Poco più della metà delle Regioni ha prodotto in Italia un formale Percorso diagnostico, terapeutico ed assistenziale per i pazienti con malattie celebro-vascolari. Il Friuli Venezia Giulia risulta essere la realtà che ha elaborato percorsi più completi; avanti, anche se con modalità differenti, Trentino Alto Adige, Veneto, Toscana, Emilia Romagna, Piemonte, Marche, Basilicata Sicilia; Lazio; Puglia ed Umbria dovrebbero pubblicare a breve Pdta specifici; mentre indietro appaiono Sardegna e Molise.
Fra le 13 Regioni “virtuose”, soltanto Piemonte e Friuli Venezia Giulia hanno attivato un processo virtuoso di informazione e partecipazione dei cittadini/pazienti in questi percorsi. Sul fronte della prevenzione primaria, le Regioni più virtuose nell’attivare percorsi di coinvolgimento degli operatori e dei cittadini sono FVG, Piemonte. Emilia Romagna e Basilicata.
Risultano essere ben definite le equipe multidisciplinari, anche se, sul fronte della riabilitazione, appaiono più avanti sempre FVG, Piemonte, Emilia Romagna, Basilicata, Marche.
Dettagliata anche la definizione dei tempi per eseguire le prestazioni, ma restano linee di ombra sull’effettiva copertura dei servizi e del personale a disposizione nei diversi ambiti. Reperire informazioni dettagliate sull’uso dei nuovi anticoagulanti orali nei Pdta, sulle modalità di gestione e sul loro peso economico, non è risultato semplice. Questo probabilmente perché la maggior parte dei Pdta in ambito cerebro-vascolare è antecedente all’utilizzo dei Nao. Quelli più recenti, infatti, come ben illustrato dai Pdta realizzati nel Veneto e in Sicilia, appaiono più dettagliati, ricchi e centrati su tale risposta. Permane il tema dell'equità di accesso a queste terapie soprattutto in alcune aree del paese, ad esempio quelle nelle quali sono meno presenti i centri abilitati alla loro prescrizione. E' il caso delle aree interne più disagiate che fanno i conti con il tema più generale dell'erosione dei servizi sanitari e sociali pubblici.
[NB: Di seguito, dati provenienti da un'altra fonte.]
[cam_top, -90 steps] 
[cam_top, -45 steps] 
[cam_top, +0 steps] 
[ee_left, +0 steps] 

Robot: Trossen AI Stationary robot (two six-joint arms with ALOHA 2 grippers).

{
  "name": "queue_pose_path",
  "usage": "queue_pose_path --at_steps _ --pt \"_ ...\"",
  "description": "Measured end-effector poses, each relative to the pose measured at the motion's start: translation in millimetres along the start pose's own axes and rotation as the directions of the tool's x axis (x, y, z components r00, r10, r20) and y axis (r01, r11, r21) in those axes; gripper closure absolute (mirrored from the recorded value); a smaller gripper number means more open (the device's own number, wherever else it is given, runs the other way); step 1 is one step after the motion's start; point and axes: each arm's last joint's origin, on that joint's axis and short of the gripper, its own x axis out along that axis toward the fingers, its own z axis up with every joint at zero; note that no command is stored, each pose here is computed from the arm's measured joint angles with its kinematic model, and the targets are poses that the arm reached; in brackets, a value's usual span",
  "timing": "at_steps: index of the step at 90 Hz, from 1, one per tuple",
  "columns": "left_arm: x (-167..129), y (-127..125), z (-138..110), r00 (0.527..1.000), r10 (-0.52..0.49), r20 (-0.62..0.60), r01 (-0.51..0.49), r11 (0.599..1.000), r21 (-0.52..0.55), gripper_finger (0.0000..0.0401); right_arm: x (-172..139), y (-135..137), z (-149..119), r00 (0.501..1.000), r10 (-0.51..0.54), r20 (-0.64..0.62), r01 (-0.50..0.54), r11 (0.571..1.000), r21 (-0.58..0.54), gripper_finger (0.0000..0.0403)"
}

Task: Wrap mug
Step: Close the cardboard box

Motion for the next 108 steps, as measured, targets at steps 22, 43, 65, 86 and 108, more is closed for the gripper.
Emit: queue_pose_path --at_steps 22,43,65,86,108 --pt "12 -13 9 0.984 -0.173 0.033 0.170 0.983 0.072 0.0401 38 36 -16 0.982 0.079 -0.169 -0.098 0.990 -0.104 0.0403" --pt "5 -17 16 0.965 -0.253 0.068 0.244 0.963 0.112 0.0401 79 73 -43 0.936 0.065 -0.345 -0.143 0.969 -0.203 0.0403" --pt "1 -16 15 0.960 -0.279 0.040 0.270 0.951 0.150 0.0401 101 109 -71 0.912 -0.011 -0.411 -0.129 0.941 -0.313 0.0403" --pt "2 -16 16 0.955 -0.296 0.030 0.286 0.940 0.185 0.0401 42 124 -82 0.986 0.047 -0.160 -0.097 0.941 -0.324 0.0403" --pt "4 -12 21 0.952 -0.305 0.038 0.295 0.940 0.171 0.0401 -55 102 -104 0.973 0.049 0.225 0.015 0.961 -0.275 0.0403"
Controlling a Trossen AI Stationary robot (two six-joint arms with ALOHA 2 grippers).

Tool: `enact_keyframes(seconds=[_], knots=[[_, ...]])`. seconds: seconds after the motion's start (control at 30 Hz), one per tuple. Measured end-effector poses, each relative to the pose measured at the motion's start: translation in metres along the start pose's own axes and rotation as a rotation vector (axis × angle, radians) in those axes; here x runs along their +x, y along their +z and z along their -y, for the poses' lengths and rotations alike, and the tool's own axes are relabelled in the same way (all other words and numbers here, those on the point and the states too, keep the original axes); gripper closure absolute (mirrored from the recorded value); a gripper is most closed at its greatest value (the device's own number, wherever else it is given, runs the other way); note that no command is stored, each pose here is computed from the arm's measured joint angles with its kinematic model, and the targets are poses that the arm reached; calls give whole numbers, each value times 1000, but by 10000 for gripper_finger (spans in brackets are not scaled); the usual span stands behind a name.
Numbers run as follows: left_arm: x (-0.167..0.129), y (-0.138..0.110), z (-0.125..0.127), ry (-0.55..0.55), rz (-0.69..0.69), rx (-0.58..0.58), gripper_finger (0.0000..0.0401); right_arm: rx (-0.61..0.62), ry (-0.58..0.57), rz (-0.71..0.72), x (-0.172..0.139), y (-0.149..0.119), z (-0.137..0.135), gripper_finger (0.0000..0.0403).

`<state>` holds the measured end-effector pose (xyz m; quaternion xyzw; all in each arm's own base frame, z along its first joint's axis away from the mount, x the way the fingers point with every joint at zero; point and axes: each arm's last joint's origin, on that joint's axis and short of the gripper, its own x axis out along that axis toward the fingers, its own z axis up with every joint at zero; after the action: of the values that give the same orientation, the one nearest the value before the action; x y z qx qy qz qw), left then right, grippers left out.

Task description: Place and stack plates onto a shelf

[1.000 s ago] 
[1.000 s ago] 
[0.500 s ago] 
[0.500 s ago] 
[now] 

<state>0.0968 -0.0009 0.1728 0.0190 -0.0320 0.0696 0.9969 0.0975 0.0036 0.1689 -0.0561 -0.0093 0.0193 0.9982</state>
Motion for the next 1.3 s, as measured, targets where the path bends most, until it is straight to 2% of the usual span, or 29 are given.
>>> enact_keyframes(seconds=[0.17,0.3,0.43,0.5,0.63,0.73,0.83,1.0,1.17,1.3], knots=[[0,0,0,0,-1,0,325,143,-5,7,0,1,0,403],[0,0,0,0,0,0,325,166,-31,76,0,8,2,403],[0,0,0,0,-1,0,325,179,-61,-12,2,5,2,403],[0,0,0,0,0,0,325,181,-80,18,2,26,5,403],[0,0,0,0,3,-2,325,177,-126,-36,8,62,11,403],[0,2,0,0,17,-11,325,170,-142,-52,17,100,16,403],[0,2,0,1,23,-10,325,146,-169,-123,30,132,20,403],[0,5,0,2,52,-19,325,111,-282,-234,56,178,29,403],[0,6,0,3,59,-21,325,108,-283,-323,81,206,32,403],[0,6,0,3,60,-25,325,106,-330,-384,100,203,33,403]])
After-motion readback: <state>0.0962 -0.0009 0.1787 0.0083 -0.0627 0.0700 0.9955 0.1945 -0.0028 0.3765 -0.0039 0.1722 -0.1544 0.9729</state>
“I Pdta devono diventare una vera strategia nazionale del Ssn. Devono essere lo strumento per la migliore presa in carico in tutte le Regioni delle persone con malattie croniche e rare - commenta
Tonino Aceti, coordinatore nazionale del Tribunale per i diritti del malato-Cittadinanzattiva -. Per questo proponiamo l’istituzione di un "Sistema nazionale PDTA", guidato dal Ministero della Salute insieme alle Regioni. La finalità è quella di garantire l'elaborazione e l'aggiornamento costante di Pdta nazionali, con l'individuazione dei punti irrinunciabili del percorso da garantire in tutti i territori regionali e nel rispetto delle competenze delle Regioni”.
“Il Sistema nazionale - prosegue Aceti - dovrà inoltre garantire la loro omogenea diffusione sul territorio, oltre che la valutazione degli esiti di salute ed economici che questi strumenti producono. Per dare gambe al “Sistema nazionale Pdta” chiediamo anche l’attivazione di una “Rete nazionale” composta da operatori sanitari, associazioni di pazienti, organizzazioni civiche, costantemente presente nei diversi luoghi, livelli e fasi di governo degli stessi Pdta, e che promuova scambi di buone pratiche e la messa in rete delle informazioni. Per rendere però realmente esigibili i Pdta, e non farli rimanere solo sulla carta, è necessario che le Regioni cambino passo sia rispetto alle loro strategie di comunicazione e informazione rivolte ai cittadini, sia riguardo allo sviluppo dei loro sistemi informatici, al fine di garantire il dialogo e l’integrazione in tempo reale tra tutti i professionisti e le Istituzioni coinvolti”.